### [WORK TO BE COMPLETED]
Collect all lines containing the word "pink" from the data.

=== Begin Enclosure ===

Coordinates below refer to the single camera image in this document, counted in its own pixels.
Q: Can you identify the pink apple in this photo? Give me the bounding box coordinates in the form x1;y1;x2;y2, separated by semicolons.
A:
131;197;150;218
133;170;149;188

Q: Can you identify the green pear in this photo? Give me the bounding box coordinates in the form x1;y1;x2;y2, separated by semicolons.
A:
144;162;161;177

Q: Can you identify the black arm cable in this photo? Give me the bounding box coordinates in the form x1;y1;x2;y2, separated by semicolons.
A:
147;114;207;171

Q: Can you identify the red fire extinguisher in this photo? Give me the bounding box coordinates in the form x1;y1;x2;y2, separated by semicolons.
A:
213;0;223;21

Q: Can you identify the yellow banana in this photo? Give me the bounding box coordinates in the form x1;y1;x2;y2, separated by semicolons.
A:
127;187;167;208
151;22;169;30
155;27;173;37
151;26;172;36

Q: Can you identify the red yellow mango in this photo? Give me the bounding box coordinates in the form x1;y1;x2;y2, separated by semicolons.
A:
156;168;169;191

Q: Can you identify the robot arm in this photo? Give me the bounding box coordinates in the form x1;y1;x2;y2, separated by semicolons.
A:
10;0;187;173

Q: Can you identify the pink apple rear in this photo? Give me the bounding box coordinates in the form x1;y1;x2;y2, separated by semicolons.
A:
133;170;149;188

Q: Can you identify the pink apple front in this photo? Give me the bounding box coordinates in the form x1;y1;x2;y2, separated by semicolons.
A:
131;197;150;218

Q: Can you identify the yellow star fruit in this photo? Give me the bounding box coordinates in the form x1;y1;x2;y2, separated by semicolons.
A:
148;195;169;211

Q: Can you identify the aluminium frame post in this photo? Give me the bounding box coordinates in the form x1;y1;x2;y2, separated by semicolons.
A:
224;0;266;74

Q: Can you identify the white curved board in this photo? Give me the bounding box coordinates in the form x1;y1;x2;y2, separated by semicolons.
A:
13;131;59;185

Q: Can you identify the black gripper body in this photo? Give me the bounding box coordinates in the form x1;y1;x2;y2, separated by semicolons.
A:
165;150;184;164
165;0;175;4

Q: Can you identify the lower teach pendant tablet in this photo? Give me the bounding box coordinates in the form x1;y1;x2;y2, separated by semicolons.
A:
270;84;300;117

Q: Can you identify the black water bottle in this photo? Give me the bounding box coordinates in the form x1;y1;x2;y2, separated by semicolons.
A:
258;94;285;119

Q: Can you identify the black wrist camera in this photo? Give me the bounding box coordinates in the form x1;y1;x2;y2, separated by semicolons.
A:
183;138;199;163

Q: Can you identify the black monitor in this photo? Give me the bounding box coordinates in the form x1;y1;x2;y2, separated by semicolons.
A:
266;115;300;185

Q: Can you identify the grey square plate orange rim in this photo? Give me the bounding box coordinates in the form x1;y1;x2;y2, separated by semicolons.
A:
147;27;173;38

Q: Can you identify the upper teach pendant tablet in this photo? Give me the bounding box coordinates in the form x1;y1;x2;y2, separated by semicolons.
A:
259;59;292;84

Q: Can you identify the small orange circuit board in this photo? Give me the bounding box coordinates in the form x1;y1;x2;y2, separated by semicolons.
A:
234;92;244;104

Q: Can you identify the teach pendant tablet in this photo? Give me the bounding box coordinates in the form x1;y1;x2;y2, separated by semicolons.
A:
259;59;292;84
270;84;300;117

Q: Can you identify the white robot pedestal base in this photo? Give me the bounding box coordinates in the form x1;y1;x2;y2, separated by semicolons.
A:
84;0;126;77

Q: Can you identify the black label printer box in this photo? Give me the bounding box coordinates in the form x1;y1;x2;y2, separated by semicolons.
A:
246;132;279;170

=== End Enclosure ===

### [RESULT BELOW]
Q: Can you identify the pink apple in this photo? Give me the bounding box coordinates in the form x1;y1;x2;y2, separated by semicolons.
Q: Can you identify the pink apple rear in this photo? Give me the bounding box coordinates in the form x1;y1;x2;y2, separated by semicolons.
Q: Can you identify the pink apple front in this photo? Give me the bounding box coordinates in the form x1;y1;x2;y2, separated by semicolons.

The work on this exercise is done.